Problem to work on »
Check each line of the material for "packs" and report how many lines have it, with nothing added.

Records shown »

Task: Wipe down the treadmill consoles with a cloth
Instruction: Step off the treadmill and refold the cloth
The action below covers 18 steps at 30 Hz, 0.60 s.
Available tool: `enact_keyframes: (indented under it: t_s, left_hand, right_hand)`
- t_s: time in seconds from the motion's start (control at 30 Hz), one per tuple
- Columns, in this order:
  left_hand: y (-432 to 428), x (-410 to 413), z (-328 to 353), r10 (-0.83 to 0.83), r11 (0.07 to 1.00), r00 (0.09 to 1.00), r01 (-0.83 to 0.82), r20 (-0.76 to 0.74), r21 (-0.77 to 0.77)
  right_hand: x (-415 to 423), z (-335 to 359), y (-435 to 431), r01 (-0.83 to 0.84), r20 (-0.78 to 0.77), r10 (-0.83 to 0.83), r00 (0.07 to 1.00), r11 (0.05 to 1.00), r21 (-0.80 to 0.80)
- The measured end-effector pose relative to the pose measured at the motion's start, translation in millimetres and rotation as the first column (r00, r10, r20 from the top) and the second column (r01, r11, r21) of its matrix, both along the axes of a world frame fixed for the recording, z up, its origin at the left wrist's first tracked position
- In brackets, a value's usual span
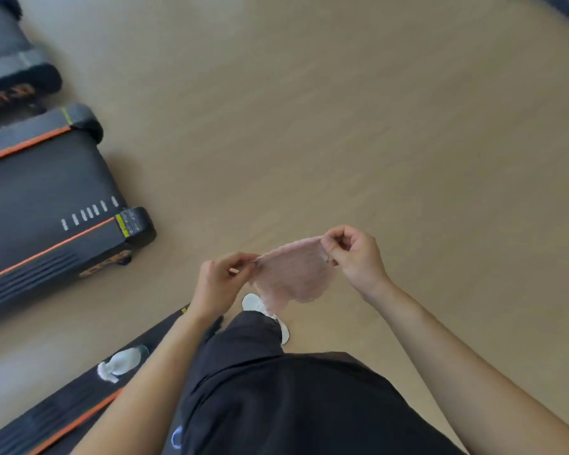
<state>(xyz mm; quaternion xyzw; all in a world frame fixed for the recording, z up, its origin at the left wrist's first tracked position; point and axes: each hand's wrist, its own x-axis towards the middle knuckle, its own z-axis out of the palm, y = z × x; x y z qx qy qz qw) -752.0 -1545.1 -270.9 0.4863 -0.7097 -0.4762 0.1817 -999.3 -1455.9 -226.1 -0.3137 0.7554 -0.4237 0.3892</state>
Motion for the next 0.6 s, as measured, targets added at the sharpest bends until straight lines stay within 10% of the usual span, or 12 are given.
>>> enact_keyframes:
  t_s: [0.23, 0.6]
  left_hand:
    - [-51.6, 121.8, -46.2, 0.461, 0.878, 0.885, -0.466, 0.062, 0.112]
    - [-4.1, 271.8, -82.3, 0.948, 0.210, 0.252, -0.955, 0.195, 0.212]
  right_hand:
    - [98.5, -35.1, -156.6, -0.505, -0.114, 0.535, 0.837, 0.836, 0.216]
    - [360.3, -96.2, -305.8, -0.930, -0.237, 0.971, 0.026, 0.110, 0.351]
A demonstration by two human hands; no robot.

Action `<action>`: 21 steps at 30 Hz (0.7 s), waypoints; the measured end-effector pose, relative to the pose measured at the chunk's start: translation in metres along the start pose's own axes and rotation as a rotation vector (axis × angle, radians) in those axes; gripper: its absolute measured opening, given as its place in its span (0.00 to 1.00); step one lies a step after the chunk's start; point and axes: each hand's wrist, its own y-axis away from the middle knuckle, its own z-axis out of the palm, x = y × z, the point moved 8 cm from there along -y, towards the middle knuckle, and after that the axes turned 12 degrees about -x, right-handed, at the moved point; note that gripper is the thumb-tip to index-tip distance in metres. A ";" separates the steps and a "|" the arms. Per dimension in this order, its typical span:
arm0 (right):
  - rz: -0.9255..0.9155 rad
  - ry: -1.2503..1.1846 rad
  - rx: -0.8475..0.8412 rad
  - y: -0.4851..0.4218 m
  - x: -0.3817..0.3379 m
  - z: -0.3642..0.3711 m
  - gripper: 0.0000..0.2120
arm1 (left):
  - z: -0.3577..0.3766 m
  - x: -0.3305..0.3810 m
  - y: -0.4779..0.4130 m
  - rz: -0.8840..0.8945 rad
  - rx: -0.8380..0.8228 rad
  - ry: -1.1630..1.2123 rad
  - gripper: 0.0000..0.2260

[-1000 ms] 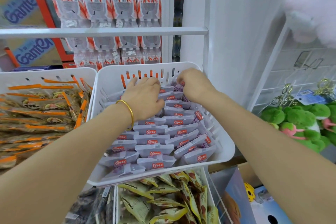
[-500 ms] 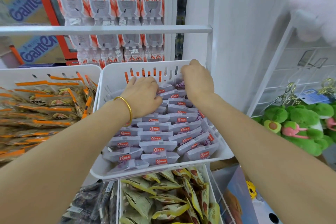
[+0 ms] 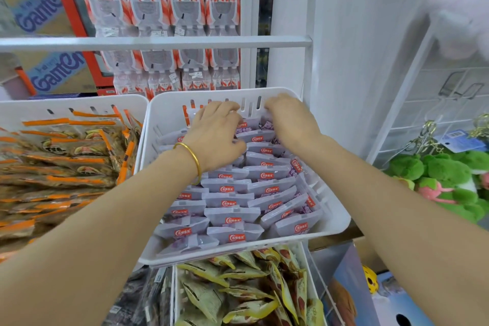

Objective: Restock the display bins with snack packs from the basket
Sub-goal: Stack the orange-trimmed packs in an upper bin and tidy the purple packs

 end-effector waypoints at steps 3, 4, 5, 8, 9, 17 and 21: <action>-0.074 -0.094 0.105 0.017 -0.007 -0.002 0.21 | 0.008 0.001 0.003 0.031 0.001 -0.031 0.25; -0.094 -0.116 0.114 0.021 -0.010 -0.001 0.21 | 0.010 0.002 0.001 0.033 -0.014 -0.030 0.24; -0.104 -0.124 0.106 0.022 -0.011 0.002 0.21 | 0.011 0.001 0.000 0.034 -0.022 -0.026 0.23; -0.077 -0.106 0.058 0.015 -0.005 0.014 0.21 | 0.010 -0.004 0.001 0.037 -0.009 -0.029 0.23; -0.062 -0.112 0.052 0.013 -0.002 0.015 0.20 | 0.010 -0.006 0.002 0.043 -0.002 -0.040 0.23; -0.037 -0.223 -0.147 0.003 -0.006 0.037 0.20 | -0.001 -0.015 0.011 0.043 0.066 0.008 0.36; 0.019 -0.325 -0.106 0.008 -0.004 0.032 0.17 | 0.008 -0.005 0.003 0.039 -0.008 -0.034 0.33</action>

Exercise answer »
2